IM NAMEN DER REPUBLIK

Das Bundesfinanzgericht hat durch den Richter Mag. David Hell LL.B. LL.M. in der Beschwerdesache ***Bf1***, ***Bf1-Adr***, vertreten durch RA Univ.-Doz. Dr. Thomas Erwin Walzel-Wiesentreu, Museumstraße 28/IV, 6020 Innsbruck, über die Beschwerde vom gegen den Bescheid des Amtes für Betrugsbekämpfung vom über die teilweise Verweigerung einer Akteneinsicht zu Recht erkannt:

I. Der angefochtene Bescheid wird wegen Unzuständigkeit der Behörde aufgehoben.

II. Gegen dieses Erkenntnis ist eine Revision an den Verwaltungsgerichtshof nach Art. 133 Abs. 4 Bundes-Verfassungsgesetz (B-VG) zulässig.

Entscheidungsgründe

1. Verfahrensgang / Sachverhalt

Mit Schriftsatz vom beantragte die Beschwerdeführerin (Bf.) Akteneinsicht in den Strafakt ***GZ***. Das bezughabende Strafverfahren ist bereits rechtskräftig abgeschlossen.
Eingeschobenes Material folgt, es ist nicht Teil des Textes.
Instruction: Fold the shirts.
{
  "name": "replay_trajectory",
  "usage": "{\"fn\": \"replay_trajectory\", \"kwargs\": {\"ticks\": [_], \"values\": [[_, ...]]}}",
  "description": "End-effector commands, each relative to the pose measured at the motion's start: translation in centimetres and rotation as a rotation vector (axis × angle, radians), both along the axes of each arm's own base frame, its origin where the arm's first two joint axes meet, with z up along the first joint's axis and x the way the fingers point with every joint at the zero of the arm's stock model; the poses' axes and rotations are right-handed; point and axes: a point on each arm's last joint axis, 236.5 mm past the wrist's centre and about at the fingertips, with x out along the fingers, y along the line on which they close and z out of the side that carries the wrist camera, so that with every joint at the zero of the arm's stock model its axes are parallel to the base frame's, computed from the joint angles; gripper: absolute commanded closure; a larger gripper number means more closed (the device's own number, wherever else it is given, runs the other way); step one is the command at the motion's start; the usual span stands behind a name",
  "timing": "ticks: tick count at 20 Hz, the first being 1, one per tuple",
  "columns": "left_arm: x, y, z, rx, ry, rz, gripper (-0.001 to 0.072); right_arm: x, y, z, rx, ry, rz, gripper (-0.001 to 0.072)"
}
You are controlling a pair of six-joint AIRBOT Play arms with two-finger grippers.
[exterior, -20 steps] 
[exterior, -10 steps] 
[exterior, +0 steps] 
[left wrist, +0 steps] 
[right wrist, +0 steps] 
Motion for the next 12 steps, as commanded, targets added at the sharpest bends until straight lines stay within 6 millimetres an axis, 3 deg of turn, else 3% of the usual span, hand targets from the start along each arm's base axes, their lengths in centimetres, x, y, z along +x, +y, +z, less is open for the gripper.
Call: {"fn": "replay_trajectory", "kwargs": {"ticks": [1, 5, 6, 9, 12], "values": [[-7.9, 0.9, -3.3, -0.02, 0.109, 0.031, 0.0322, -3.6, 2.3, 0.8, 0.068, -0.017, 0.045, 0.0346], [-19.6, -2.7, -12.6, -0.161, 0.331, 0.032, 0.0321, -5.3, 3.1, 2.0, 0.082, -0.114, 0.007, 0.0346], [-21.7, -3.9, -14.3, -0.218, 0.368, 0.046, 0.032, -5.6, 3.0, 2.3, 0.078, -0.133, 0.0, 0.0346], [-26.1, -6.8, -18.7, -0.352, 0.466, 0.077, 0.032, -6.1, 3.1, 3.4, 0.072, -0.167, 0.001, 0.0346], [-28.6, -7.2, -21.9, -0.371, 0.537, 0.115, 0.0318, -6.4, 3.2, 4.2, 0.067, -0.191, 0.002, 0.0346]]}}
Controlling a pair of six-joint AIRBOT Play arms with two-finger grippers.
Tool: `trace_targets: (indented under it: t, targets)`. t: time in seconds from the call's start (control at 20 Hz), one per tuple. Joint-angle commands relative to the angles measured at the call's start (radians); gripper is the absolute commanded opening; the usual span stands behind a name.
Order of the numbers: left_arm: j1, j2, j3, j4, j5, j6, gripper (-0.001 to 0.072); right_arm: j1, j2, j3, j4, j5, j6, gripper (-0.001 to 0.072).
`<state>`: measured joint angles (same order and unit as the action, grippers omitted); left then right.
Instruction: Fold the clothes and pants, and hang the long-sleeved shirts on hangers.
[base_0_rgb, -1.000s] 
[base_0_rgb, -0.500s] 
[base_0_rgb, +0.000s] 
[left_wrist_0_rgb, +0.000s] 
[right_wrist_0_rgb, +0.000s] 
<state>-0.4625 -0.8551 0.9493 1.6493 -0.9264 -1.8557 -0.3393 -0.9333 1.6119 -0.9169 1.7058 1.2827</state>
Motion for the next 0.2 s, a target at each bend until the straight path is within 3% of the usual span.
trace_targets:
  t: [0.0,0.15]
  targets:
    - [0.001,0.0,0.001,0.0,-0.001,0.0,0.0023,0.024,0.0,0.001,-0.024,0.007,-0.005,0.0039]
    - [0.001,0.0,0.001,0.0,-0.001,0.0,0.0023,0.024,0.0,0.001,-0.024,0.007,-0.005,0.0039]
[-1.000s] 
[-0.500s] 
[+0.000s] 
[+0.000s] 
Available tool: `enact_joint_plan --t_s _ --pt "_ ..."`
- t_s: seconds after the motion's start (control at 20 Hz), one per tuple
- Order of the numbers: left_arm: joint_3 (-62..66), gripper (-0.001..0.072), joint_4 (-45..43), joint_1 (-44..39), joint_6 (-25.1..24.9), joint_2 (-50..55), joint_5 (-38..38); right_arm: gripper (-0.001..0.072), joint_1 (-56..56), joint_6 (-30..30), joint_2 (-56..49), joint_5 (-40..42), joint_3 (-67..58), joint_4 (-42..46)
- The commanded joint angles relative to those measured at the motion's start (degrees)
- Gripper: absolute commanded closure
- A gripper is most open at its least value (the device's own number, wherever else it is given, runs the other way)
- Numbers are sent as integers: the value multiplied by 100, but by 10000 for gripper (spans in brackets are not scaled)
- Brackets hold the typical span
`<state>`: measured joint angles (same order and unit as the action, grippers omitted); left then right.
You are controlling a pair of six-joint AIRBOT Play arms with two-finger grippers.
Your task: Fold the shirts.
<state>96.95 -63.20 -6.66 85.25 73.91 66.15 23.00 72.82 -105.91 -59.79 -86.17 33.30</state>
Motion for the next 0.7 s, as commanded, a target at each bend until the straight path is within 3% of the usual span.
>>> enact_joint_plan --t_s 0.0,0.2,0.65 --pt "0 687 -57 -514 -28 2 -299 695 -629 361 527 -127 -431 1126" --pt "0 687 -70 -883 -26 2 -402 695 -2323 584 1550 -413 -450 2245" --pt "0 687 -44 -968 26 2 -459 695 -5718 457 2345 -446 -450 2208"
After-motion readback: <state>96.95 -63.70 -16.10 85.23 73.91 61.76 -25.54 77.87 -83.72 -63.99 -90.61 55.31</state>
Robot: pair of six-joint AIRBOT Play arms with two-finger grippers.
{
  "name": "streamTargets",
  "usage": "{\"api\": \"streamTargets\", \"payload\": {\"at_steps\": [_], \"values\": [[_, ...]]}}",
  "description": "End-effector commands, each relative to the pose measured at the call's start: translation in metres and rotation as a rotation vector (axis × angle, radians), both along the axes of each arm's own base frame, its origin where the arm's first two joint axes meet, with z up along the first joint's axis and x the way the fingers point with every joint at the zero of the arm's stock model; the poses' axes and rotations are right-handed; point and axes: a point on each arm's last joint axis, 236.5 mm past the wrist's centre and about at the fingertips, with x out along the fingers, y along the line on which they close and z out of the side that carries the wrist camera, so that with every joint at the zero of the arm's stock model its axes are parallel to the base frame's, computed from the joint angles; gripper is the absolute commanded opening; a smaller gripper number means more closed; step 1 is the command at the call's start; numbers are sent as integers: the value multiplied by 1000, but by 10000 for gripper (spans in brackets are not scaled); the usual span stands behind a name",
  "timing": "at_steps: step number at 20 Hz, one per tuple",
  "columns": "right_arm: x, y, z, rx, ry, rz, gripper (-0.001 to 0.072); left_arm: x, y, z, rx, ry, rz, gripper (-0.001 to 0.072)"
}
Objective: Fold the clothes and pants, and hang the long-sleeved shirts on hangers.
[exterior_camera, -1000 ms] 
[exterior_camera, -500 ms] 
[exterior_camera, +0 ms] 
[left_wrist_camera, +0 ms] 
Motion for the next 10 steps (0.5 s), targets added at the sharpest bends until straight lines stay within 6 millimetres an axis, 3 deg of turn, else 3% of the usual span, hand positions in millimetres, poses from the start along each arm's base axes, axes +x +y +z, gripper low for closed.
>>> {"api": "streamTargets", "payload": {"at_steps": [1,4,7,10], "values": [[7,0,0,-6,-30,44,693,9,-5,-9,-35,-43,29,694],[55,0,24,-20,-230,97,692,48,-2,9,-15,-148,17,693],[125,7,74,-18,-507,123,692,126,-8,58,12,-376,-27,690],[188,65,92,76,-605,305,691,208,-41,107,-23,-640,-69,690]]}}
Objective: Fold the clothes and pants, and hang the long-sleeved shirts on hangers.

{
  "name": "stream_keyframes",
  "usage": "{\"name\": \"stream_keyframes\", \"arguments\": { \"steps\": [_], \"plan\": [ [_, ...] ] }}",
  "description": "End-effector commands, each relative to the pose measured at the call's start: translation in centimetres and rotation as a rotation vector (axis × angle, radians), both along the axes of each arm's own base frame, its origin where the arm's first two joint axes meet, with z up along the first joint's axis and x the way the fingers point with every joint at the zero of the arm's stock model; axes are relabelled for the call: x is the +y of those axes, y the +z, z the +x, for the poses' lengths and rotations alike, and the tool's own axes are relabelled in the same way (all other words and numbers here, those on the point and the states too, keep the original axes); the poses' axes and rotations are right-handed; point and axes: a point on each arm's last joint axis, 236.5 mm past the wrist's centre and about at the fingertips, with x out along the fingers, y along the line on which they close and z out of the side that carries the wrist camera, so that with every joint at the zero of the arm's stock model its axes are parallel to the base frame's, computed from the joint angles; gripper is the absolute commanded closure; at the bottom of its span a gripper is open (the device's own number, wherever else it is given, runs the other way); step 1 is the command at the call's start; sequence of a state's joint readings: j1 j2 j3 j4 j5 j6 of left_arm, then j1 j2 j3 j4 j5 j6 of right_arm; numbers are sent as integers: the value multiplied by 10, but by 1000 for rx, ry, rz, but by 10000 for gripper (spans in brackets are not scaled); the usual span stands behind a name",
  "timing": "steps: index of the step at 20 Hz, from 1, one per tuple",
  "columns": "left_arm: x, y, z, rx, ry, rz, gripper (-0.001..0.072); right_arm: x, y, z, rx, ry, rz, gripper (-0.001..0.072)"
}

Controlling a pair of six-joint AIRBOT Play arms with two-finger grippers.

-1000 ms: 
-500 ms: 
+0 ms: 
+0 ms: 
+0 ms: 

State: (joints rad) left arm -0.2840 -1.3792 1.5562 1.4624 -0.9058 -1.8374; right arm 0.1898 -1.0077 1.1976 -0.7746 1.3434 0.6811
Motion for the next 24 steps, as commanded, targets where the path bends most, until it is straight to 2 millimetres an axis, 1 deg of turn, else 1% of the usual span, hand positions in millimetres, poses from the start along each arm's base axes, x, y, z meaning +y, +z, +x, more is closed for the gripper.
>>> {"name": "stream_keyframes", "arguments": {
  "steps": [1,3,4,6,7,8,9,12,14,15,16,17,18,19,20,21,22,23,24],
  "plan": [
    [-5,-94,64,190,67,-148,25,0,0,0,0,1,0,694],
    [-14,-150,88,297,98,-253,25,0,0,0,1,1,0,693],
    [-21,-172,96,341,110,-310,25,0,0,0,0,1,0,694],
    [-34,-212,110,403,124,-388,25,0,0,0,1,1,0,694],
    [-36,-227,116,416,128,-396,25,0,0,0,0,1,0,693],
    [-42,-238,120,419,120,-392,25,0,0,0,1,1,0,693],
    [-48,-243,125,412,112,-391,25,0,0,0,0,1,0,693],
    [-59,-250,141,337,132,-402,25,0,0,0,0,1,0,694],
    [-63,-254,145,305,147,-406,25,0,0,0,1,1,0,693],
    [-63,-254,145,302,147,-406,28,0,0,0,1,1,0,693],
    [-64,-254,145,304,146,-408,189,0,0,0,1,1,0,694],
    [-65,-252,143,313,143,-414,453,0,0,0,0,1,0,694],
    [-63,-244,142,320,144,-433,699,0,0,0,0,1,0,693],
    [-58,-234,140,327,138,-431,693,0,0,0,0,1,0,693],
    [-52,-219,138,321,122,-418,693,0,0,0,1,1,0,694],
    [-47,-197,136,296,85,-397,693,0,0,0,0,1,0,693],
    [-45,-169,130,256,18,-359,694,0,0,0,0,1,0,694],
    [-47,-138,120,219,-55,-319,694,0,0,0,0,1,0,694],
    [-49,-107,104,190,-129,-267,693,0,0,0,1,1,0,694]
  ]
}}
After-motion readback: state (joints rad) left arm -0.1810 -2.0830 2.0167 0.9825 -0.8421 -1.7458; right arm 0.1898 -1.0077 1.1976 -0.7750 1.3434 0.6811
Mit Bescheid vom wurde der Antrag teilweise hinsichtlich näher bezeichneter Dokumente abgewiesen. Im Kopf dieses Bescheides ist die bescheiderlassende Behörde wie folgt bezeichnet:

Amt für Betrugsbekämpfung
Bereich Finanzstrafsachen
Standort: Reichsstraße 154
6800 Feldkirch

Weder im Kopf, noch im Spruch des Bescheides wird die bescheiderlassende Behörde als Finanzstrafbehörde bezeichnet. Das Wort "Finanzstrafbehörde" wird im angefochtenen Bescheid nur in der Begründung, und zwar ausschließlich im Rahmen der Wiedergabe der Rechtslage (§ 79 Abs. 1 FinStrG) verwendet.

Gegen diesen Bescheid richtet sich die rechtzeitige und näher begründete Beschwerde der Bf. vom , die am unter Anschluss des Aktes sowie des Vorlageberichtes dem Bundesfinanzgericht vorgelegt wurde.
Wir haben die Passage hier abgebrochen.